The late, great Harvard Chaplain, theologian and preacher Peter J. Gomes wrote that, “As a historian, I am often asked to what great period in history I would care to return, and I can think of none, for every age has fallen short of what the good news promised, and no past age has achieved an instance of grace for which I would sacrifice one second of the future (The Scandalous Gospel of Jesus, p. 55).” Gomes, in the years following September 11, 2001, was criticizing the false nostalgia that leads religious figures in American churches to hearken back to a mythical golden age when “we” had “it.” Gomes claimed that a “revival” to a time that never was–for no time has ever captured the peace, justice, equality, and righteousness to which the “good news” (gospel) points to and calls believers to work toward–that instead a personal and communal “renewal” to begin to strive towards the future in earnest is by far preferable. As a believer and a witness to that good news, Gomes insisted that a false nostalgia can only be an enemy to a true response to striving for the realization of the gospel, because it entails a belief that “our best days are ahead of us (p. 55).”

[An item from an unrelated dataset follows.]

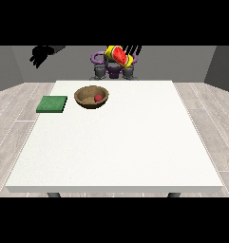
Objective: Pick the cup and pour the ball into the bowl, then pick the bowl and place it on the pad
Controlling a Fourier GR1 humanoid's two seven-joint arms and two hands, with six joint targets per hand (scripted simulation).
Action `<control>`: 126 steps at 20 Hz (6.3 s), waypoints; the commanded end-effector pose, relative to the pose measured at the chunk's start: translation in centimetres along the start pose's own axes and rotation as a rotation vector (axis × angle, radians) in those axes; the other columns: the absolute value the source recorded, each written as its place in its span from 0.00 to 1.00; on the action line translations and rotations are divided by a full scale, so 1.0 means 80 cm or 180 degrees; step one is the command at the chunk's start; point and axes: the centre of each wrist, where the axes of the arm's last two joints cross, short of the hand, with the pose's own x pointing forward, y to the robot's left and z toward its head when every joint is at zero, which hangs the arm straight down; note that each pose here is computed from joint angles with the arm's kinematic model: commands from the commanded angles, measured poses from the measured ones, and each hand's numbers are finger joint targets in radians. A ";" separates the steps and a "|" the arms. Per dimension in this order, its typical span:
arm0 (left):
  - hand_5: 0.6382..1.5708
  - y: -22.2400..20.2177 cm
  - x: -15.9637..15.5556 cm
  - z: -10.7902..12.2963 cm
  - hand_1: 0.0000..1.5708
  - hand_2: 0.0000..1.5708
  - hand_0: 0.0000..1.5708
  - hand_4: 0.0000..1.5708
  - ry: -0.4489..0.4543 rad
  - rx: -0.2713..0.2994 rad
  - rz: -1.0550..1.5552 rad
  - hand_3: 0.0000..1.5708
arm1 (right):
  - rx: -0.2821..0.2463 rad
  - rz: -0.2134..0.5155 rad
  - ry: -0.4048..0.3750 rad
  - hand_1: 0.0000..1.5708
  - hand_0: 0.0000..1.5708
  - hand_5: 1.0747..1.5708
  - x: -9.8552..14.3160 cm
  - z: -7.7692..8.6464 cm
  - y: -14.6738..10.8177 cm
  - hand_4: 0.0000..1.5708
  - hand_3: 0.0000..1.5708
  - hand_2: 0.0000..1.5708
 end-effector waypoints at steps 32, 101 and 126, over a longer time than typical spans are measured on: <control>0.96 0.304 -0.283 0.043 0.00 0.00 0.00 0.65 -0.0427 0.0274 0.3222 0.00 | -0.0269 -0.0353 -0.0328 0.00 0.00 0.96 -0.126 -0.023 0.084 0.32 0.00 0.00; 0.98 0.320 -0.422 0.131 0.00 0.00 0.00 0.76 -0.0194 0.0719 0.3251 0.00 | -0.1116 0.0645 0.0373 1.00 1.00 1.00 0.077 -0.073 -0.046 0.64 0.38 1.00; 1.00 0.355 -0.418 0.132 0.00 0.00 0.00 0.76 -0.0371 0.0916 0.3160 0.00 | -0.1493 0.0869 0.0266 0.12 0.12 0.76 0.111 -0.079 -0.073 0.00 0.50 0.26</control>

As a Christian, Gomes insisted that a certain level of optimism is essential to one’s spiritual identity. However fearful, however angry, however doubtful one may be, an optimistic hope in one’s individual and  societal temporal and eschatololgical fulfillment is integral to the identity of a Christian. The hope that the “kingdom” will be “on earth, as it is in heaven,” is to both comfort and assuage a believer’s pain and fear but also to invoke and inspire a believer to work for justice and peace here and now.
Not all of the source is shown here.